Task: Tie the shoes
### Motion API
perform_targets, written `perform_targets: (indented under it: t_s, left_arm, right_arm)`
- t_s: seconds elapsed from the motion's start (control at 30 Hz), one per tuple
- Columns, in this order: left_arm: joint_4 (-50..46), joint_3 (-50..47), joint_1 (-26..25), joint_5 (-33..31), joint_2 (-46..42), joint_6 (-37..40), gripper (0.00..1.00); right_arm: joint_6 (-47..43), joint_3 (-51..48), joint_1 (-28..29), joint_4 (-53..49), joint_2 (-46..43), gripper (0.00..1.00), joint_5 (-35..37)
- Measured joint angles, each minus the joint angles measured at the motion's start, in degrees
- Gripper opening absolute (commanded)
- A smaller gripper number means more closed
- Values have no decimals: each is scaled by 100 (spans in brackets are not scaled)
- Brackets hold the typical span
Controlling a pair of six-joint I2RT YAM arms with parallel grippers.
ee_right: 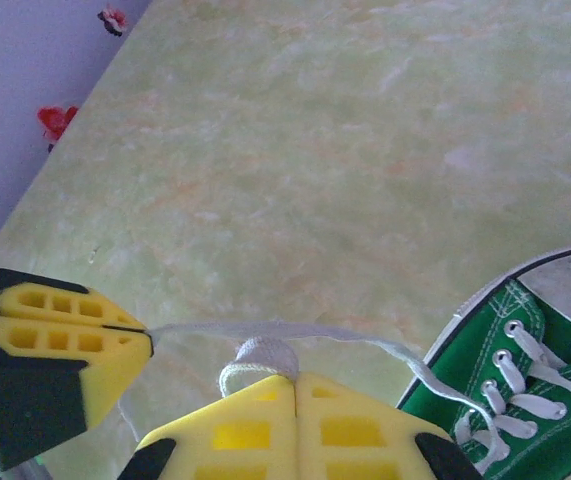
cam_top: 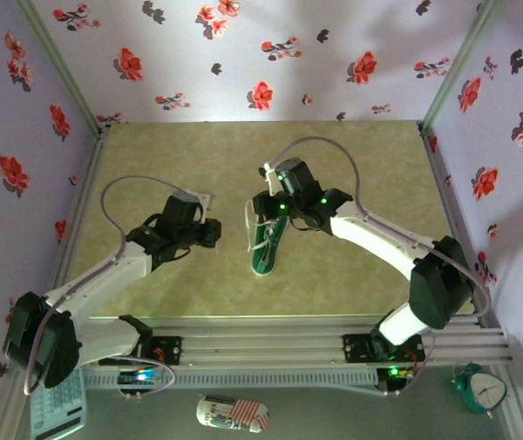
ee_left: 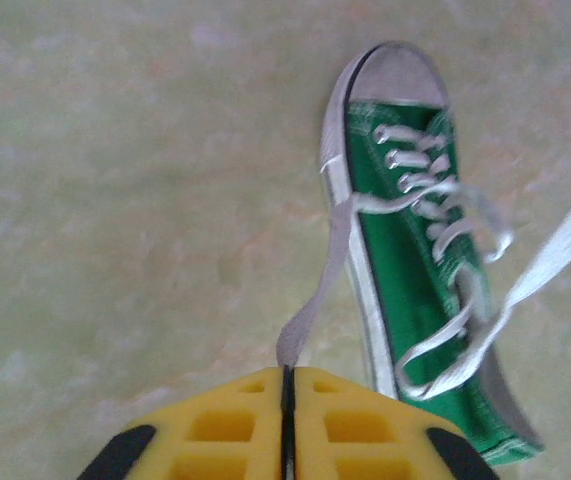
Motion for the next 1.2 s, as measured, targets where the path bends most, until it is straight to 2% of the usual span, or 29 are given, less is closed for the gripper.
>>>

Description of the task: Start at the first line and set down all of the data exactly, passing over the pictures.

Solution to this task:
Task: Tie the shoes
### Motion API
perform_targets, written `perform_targets: (indented under it: t_s, left_arm, right_arm)`
- t_s: seconds elapsed from the motion's start (control at 30 Hz), one per tuple
- Columns, in this order: left_arm: joint_4 (-50..46), joint_3 (-50..47), joint_1 (-26..25), joint_5 (-33..31), joint_2 (-46..42), joint_6 (-37..40), gripper (0.00..1.00); right_arm: joint_6 (-47..43), joint_3 (-51..48), joint_1 (-28..29), joint_4 (-53..49), joint_2 (-46..43), gripper (0.00..1.00), joint_5 (-35..37)
- Measured joint angles, each minus the joint angles measured at the motion's start, in degrees
- Gripper opening absolute (commanded)
- A smaller gripper number means more closed
- Values have no decimals: each is scaled by 100 (spans in brackets are not scaled)
- Brackets hold the typical span
Controlling a pair of six-joint I2RT YAM arms with parallel grippers.
ee_right: 
cam_top: 
ee_left: 
Motion for the next 1.2 s, as measured, targets where the path bends most, until it is straight to 2% of the usual span, or 29 are given, less is closed for the gripper.
>>>

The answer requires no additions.